3/18/2009 1:06:00 PM
LaRosa's Sweet Spot Main page
March 18, 2009
What came first, the chicken or the egg? Or, in tennis terms, what came first, our love of top players or the tennis that got them there?
This week at Indian Wells, as the top seeds of the WTA fell like Z-listers on Dancing with the Stars and the round of 16 resembled a qualifying draw at a Tier V tournament, tongues wagged and heads shook over the state of women's tennis and the entertainment value of the event itself.
Rather than hit out (once again) at the inability of the top women to seize the reins of their sport, how about we focus on the young women coming up behind them who don't seem to have the same problem? And the unpredictability, gusto and, dare I say pizzazz, they're lending to one of the biggest tournaments of the year.
We knew we could count on a couple of young guns to make hay. Caroline Wozniacki and Victoria Azarenka have proven to not only have big games but a strength of will that has them each knocking on the door of the top ten. Plus they haven't had a chance to burn out yet (that apparently happens at 20). So their success here is no huge surprise.
|Jelena Jankovic couldn't escape the youth brigade in Indian Wells.|
But how about the understudies to the understudies who have done all the real damage this last week? Like junior phenom Anastasia Pavlyuchenkova, who took recent #1 Jelena Jankovic out in straight sets. She stepped it up on a grand stage and showed just how much she's fulfilling her promise.
Or how about That Other Radwanaka, Urszula? The conqueror of Svetlana Kuznetsova may be the lesser known of the sisters, but a la Serena, the buzz on her is that that's only because that other chick came first.

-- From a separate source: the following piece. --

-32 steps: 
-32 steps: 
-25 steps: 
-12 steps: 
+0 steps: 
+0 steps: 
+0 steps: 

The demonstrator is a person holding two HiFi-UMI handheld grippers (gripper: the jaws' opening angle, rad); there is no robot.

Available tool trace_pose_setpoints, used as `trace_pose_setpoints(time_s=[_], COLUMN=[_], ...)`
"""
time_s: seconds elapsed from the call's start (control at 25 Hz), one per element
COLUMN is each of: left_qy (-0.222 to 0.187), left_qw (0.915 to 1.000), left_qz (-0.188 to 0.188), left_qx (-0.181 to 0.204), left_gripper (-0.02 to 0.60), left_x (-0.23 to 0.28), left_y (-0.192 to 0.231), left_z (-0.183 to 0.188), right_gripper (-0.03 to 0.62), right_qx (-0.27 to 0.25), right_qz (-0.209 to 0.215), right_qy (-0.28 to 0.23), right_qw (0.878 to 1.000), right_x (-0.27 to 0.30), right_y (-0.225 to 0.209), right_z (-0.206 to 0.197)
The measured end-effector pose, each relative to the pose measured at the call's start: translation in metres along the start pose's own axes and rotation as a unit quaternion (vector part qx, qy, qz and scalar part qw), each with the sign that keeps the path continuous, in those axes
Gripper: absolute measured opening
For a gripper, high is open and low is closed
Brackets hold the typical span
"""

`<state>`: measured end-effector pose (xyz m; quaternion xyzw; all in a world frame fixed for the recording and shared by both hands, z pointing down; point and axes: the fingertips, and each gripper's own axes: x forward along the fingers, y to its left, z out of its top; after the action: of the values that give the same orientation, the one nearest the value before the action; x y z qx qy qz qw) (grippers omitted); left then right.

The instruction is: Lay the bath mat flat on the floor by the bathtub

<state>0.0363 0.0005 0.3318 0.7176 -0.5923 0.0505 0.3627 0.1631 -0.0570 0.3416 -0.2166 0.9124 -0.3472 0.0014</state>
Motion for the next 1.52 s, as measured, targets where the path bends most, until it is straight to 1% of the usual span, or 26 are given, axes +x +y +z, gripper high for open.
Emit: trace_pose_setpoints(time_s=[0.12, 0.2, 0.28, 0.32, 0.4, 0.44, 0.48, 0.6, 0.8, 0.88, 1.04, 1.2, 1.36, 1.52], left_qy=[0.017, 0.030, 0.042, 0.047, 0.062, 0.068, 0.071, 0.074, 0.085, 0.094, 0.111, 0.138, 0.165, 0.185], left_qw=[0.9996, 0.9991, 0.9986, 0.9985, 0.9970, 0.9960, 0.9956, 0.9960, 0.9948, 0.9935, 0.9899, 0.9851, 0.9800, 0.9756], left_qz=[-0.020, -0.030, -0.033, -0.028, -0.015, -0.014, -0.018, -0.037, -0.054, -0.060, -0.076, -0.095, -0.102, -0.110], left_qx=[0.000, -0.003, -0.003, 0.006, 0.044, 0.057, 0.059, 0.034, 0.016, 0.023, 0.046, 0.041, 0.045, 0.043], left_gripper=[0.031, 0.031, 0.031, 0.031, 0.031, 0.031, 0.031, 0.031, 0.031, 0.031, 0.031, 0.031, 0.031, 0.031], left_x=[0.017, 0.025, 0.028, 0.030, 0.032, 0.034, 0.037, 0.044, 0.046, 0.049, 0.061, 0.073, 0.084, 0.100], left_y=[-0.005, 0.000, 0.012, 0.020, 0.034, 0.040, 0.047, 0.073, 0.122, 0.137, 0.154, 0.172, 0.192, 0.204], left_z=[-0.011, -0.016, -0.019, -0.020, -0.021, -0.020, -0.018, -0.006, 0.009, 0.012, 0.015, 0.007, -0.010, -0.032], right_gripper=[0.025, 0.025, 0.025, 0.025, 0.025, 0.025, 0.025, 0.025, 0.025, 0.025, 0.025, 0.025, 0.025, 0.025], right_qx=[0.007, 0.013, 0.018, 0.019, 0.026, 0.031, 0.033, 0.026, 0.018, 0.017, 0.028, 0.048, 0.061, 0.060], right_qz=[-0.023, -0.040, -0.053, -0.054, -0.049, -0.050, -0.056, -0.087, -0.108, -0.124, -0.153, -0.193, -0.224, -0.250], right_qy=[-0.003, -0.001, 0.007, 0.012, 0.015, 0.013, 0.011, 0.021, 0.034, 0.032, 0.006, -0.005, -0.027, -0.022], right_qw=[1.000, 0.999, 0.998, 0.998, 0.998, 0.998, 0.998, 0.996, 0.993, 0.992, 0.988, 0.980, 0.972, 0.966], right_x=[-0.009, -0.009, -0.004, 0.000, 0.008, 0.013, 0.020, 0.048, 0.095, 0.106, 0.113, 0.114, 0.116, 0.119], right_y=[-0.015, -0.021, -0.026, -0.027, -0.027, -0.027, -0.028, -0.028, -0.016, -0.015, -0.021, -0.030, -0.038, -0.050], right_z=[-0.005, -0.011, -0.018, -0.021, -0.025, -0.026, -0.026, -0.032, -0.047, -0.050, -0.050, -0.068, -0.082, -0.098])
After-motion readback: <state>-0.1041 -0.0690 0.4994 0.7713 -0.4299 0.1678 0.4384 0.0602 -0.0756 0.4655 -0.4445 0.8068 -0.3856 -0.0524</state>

And she beat big sis Agnieszka last month in Dubai.
Beyond the youngins with nothing but unfettered upward momentum, the Swiss cheesiness of Indian Wells has allowed a couple struggling players to resurrect form of old. In her match against Azarenka, Shahar Peer looked to not only rebound nicely from the whole Dubai debacle but appeared to have been restored to that gutsy fighter we fell in love with two years ago. And Ana Ivanovic, who is technically a top player masquerading as draw filler, is having her best tournament since the French Open (which, also technically, isn't saying much).
Of course no one wants to see top players capable of fireworks play beneath themselves and limp away. And limp they did. Elena Dementieva said she was exhausted and shouldn't have come. Jankovic said she needed a magic wand to fix what ails her. And Kuznetsova, well, I can't find a single comment from her after her loss. Perhaps she said it all beforehand when she said she was tired of being a bride's maid at this tournament. Your wish is granted. No magic wand required.
But look at the upside. When the cats are away, the mice will play.
Nowhere was this best evidenced than in Melbourne, site of the match of the year so far on the women's side. Jelena Dokic and Alisa Kleybanova rocked the Australian Open with a marathon match that was hard-hitting and smart, clean and emotional. All without a seed in sight.
Now, I can understand the complaining of the fair-weather fans who only know the Williams sisters (but can't tell them apart), that there's a blond Russian beauty (hey, doesn't she date Enrique Iglesias?) or who show up asking which one dated Matthew Perry. I understand the frustration of the organizers who are trying to sell these jack a's tickets. And I understand the panic of TV execs who are trying to justify to their bosses why Llagostera Vives/Pavlyuchenkova should not be preempted for flyfishing.
But tennis fans, true tennis fans, should take a second before throwing their TV out the window and their stock in women's tennis in the shredder. In fact, their hissy fits might cost them a front row seat to some truly riveting tennis.
Perhaps the remaining top seeds will clear the brush and all will be right with the world come the final. But you'll have to forgive me when I say, at least in this backwards Bizarro tournament, I certainly hope not.